Ruling on case C-617/17 (concerning PZU Życie S.A.) on 3 April 2019, the Court of Justice of the European Union held that observance of the ne bis in idem principle does not preclude imposition of two fines within one and the same decision; at the same time, the domestic competition authority ought to ensure that the two penalties, taken together, remain in proportion to the character of the breach. It is now up to the Polish Supreme Court to decide whether the aggregate penalty of PLN 50 million is not excessive.

PLN 50 mln in the balance

The roots of the case now adjudicated by the Court of Justice of the European Union go back to the decision issued by the Polish

Office of Competition and Consumer Protection (UOKiK) on 25 October 2007 in which the authority, having deemed that PZU Życie is abusing its dominant market position, imposed two penalties – approximately PLN 33 mln for violation of national competition law (art. 8 of the legislative Act regarding competition and consumer protection) for the period of 1 May 2001 through 25 October 2007, and another PLN 17 mln for violation of EU competition law (art. 82 of the European Union Treaty) for the period of 1 May 2004 through 25 October 2007. The case wound up before the Polish Supreme Court in an extraordinary appeal; all along, PZU challenged the very idea of imposing two discrete penalties in a single decision, arguing that this amounts to violation of the principle of ne bis in idem (not twice for the same) enshrined in art. 50 of the EU Charter of Fundamental Rights. This line of argument ran that PZU has been punished two times for violation of EU law – one time directly, on the basis of art. 82 of the European Union Treaty in reference to art. 5 of Council Regulation (EC) No 1/2003 of 16 December 2002, and the second time indirectly, on the basis of domestic competition law. The Polish Supreme Court found itself with a legal conundrum and inquired of the Court of Justice of the European Union:

  1. Is it permissible to interpret art. 50 of the EU Charter of Fundamental Rights so as to predicate application of the ne bis in idem principle not only upon sameness of the entity in breach and of the factual circumstances, but also sameness of the legal interest to be safeguarded ?
  2. Should art. 3 of Regulation (EC) No 1/2003 in reference to art. 50 of the EU Charter of Fundamental Rights be interpreted so that parallel application by the competition authority of a Member State of EU and domestic competition law safeguards the same legal interest  ? (...)

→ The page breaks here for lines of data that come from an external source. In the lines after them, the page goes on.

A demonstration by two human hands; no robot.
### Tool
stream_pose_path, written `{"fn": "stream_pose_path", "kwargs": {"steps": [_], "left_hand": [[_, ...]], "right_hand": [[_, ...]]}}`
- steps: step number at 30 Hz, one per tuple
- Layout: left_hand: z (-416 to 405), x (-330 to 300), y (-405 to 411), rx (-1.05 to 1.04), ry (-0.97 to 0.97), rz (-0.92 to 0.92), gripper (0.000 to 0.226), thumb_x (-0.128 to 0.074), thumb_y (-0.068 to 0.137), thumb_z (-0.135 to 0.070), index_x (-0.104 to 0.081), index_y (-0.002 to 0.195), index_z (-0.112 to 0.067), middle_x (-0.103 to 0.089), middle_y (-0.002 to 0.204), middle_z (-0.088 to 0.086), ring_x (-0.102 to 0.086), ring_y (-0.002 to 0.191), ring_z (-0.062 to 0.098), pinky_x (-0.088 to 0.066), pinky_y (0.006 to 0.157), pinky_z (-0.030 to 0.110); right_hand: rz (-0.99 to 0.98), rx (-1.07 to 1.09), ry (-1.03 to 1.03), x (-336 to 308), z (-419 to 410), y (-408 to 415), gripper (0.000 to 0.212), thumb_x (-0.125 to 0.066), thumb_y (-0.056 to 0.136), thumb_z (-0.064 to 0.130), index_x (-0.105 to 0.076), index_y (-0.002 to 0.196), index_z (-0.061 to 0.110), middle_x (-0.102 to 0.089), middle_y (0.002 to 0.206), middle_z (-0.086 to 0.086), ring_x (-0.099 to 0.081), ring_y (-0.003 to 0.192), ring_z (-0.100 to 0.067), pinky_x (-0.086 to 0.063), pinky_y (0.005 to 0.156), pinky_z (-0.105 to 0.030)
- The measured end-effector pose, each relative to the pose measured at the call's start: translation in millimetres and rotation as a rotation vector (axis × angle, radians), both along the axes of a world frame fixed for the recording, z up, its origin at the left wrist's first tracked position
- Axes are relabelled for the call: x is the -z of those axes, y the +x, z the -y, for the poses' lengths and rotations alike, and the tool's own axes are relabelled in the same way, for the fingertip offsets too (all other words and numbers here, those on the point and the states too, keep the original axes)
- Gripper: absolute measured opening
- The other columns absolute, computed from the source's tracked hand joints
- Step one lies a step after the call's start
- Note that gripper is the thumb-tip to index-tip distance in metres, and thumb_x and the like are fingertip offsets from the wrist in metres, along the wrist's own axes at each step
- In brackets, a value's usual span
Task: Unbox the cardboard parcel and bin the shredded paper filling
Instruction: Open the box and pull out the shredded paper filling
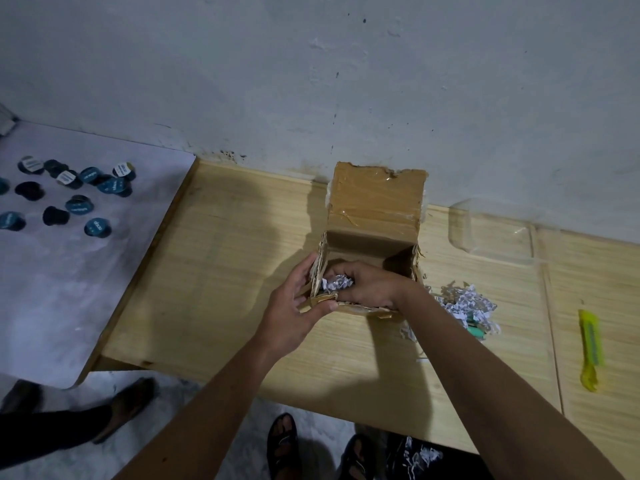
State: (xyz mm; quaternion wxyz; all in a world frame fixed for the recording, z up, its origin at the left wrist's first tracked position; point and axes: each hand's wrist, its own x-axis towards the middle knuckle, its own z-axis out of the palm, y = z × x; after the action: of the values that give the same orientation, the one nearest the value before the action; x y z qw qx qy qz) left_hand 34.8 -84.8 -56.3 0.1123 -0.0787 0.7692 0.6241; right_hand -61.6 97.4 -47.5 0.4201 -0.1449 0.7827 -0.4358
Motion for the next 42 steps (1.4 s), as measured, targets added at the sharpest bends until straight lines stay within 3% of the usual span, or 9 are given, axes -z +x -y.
{"fn": "stream_pose_path", "kwargs": {"steps": [7, 15, 20, 24, 26, 30, 36, 39, 42], "left_hand": [[0.0, -0.1, -1.5, 0.001, -0.012, -0.006, 0.09, -0.085, 0.082, -0.012, -0.038, 0.155, -0.036, -0.058, 0.14, -0.024, -0.054, 0.13, -0.006, -0.048, 0.098, 0.013], [3.7, -2.0, -2.7, 0.019, -0.017, -0.004, 0.089, -0.085, 0.082, -0.017, -0.037, 0.154, -0.04, -0.053, 0.145, -0.025, -0.05, 0.133, -0.008, -0.046, 0.101, 0.018], [1.9, -1.5, -0.7, 0.02, -0.023, -0.014, 0.087, -0.083, 0.085, -0.017, -0.036, 0.155, -0.04, -0.051, 0.147, -0.024, -0.047, 0.134, -0.011, -0.044, 0.098, 0.015], [-1.1, -3.3, 0.5, 0.019, -0.032, -0.019, 0.087, -0.08, 0.087, -0.013, -0.035, 0.156, -0.038, -0.049, 0.146, -0.025, -0.048, 0.129, -0.016, -0.047, 0.096, 0.009], [-3.2, -3.6, 1.4, 0.013, -0.054, -0.029, 0.087, -0.079, 0.087, -0.01, -0.033, 0.156, -0.035, -0.047, 0.144, -0.028, -0.048, 0.124, -0.023, -0.047, 0.095, 0.007], [-7.2, -3.9, 2.5, 0.001, -0.123, -0.08, 0.09, -0.079, 0.087, -0.009, -0.031, 0.16, -0.03, -0.045, 0.156, -0.015, -0.049, 0.137, -0.004, -0.046, 0.108, 0.019], [-16.1, -7.8, 0.7, -0.062, -0.263, -0.134, 0.088, -0.079, 0.086, -0.006, -0.031, 0.159, -0.016, -0.044, 0.137, -0.04, -0.048, 0.123, -0.016, -0.031, 0.088, -0.01], [-17.8, -2.8, -4.1, -0.059, -0.283, -0.139, 0.087, -0.077, 0.088, -0.005, -0.029, 0.16, -0.013, -0.043, 0.143, -0.029, -0.048, 0.128, -0.006, -0.034, 0.099, -0.002], [-13.5, -1.3, -8.7, -0.016, -0.279, -0.134, 0.097, -0.08, 0.087, -0.023, -0.02, 0.163, -0.014, -0.036, 0.16, -0.005, -0.044, 0.143, 0.014, -0.037, 0.118, 0.033]], "right_hand": [[0.035, 0.045, -0.068, 0.6, -0.6, 0.9, 0.031, -0.075, 0.088, -0.002, -0.068, 0.118, 0.002, -0.072, 0.106, 0.001, -0.067, 0.086, 0.001, -0.052, 0.081, -0.014], [0.056, 0.055, -0.105, -17.1, -15.2, -3.0, 0.023, -0.082, 0.085, 0.011, -0.074, 0.107, 0.012, -0.076, 0.111, -0.011, -0.071, 0.101, -0.02, -0.053, 0.101, -0.043], [0.028, 0.088, -0.048, -45.5, -44.5, -5.2, 0.023, -0.083, 0.086, 0.03, -0.075, 0.105, 0.021, -0.077, 0.11, 0.0, -0.071, 0.105, -0.016, -0.05, 0.104, -0.04], [0.06, 0.165, -0.071, -61.0, -76.8, 1.5, 0.037, -0.087, 0.081, 0.037, -0.072, 0.108, 0.016, -0.073, 0.114, -0.018, -0.065, 0.096, -0.033, -0.049, 0.088, -0.048], [0.063, 0.232, -0.118, -70.3, -95.5, 8.6, 0.035, -0.086, 0.083, 0.029, -0.072, 0.11, 0.01, -0.073, 0.116, -0.018, -0.068, 0.106, -0.039, -0.051, 0.098, -0.051], [0.035, 0.34, -0.156, -86.5, -136.0, 26.6, 0.023, -0.082, 0.087, 0.023, -0.074, 0.104, 0.011, -0.075, 0.105, -0.013, -0.069, 0.097, -0.028, -0.05, 0.092, -0.044], [-0.073, 0.548, -0.124, -80.2, -182.6, 53.8, 0.025, -0.079, 0.089, 0.014, -0.068, 0.105, -0.001, -0.071, 0.095, -0.006, -0.067, 0.088, -0.019, -0.05, 0.083, -0.03], [-0.187, 0.598, -0.051, -59.9, -196.8, 65.8, 0.017, -0.081, 0.087, 0.015, -0.072, 0.102, 0.012, -0.077, 0.096, 0.0, -0.073, 0.088, -0.02, -0.057, 0.084, -0.037], [-0.308, 0.573, 0.053, -43.3, -201.0, 76.4, 0.025, -0.081, 0.085, 0.019, -0.071, 0.108, 0.025, -0.074, 0.111, 0.005, -0.071, 0.104, -0.023, -0.056, 0.095, -0.043]]}}
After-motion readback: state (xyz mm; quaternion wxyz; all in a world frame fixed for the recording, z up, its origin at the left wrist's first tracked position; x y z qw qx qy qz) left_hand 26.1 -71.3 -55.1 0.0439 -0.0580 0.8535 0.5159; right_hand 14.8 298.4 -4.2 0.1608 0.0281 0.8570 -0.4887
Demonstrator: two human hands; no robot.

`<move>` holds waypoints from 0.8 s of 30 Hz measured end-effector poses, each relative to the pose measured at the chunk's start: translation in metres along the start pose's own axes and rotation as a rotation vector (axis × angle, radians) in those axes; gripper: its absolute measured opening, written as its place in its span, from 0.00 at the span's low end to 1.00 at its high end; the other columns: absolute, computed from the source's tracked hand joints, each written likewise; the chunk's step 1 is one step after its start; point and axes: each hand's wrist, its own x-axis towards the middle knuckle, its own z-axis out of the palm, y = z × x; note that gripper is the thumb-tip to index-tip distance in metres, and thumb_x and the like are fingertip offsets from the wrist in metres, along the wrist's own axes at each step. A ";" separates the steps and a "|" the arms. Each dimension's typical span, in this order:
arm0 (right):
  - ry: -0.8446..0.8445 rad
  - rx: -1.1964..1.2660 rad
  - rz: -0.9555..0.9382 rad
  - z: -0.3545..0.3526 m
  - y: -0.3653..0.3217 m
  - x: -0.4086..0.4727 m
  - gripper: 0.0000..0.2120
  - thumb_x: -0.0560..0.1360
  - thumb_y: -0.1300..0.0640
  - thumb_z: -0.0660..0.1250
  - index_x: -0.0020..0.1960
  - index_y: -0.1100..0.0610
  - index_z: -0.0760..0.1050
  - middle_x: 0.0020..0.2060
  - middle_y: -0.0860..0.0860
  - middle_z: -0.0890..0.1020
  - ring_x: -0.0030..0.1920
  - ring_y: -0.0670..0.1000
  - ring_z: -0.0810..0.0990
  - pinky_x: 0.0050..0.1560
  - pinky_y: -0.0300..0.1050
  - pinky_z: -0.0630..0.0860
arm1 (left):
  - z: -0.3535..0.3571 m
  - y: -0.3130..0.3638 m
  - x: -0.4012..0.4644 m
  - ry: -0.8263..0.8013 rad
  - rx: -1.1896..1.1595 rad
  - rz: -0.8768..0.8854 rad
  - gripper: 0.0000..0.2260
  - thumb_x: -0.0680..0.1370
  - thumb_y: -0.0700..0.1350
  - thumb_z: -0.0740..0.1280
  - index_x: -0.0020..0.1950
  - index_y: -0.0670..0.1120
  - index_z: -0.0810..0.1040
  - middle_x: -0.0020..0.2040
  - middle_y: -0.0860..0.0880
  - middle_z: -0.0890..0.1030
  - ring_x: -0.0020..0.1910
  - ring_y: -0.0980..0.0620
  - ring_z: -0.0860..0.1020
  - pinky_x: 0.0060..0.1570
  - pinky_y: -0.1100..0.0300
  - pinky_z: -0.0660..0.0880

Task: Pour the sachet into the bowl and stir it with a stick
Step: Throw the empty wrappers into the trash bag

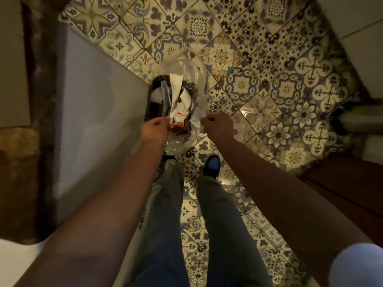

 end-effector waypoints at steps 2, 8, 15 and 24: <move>-0.006 0.014 0.017 0.015 0.008 0.014 0.14 0.78 0.52 0.67 0.44 0.61 0.87 0.38 0.57 0.87 0.43 0.55 0.85 0.49 0.48 0.80 | 0.008 -0.010 0.018 0.015 -0.018 -0.036 0.07 0.79 0.49 0.71 0.43 0.50 0.84 0.42 0.48 0.86 0.41 0.50 0.82 0.43 0.58 0.79; -0.063 0.006 0.089 0.054 0.022 0.051 0.14 0.78 0.51 0.67 0.43 0.59 0.86 0.38 0.54 0.87 0.40 0.51 0.85 0.45 0.45 0.80 | 0.030 -0.032 0.057 0.030 -0.037 -0.093 0.08 0.80 0.47 0.70 0.50 0.43 0.85 0.38 0.50 0.84 0.32 0.56 0.78 0.37 0.61 0.75; -0.105 -0.038 0.086 0.082 0.023 0.076 0.15 0.78 0.49 0.66 0.40 0.56 0.84 0.37 0.52 0.87 0.40 0.52 0.85 0.50 0.48 0.81 | 0.040 -0.046 0.085 0.033 -0.012 -0.133 0.10 0.80 0.49 0.69 0.52 0.42 0.85 0.37 0.51 0.83 0.32 0.55 0.77 0.33 0.61 0.73; -0.150 -0.021 0.099 0.085 0.017 0.082 0.15 0.76 0.47 0.66 0.47 0.56 0.86 0.40 0.54 0.87 0.44 0.54 0.86 0.53 0.53 0.81 | 0.043 -0.037 0.090 0.010 0.084 -0.078 0.09 0.80 0.52 0.70 0.49 0.47 0.83 0.43 0.48 0.84 0.37 0.53 0.80 0.39 0.60 0.77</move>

Two penalties are fine, as long as they remain in proportion to the violation

Such an outcome comes as no surprise to Bernadeta Kasztelan-Świetlik of GESSEL. “The President of UOKiK found in his decision that a violation of domestic as well as EU competition law had taken place. This means that the practice engaged in by the enterprise was potentially detrimental to competition not only in the Polish market, but also in the European one; imposition of two penalties is thus justified”, Kasztelan-Świetlik explains. (...)

Albeit an aggregate penalty of PLN 50 is a very high one, we must bear in mind that the potential of PZU Życie is quite large, and that a penalty, apart from its disciplining or educational dimension, should not be negligible from the perspective of the enterprise being punished”, Bernadeta Kasztelan-Świetlik adds.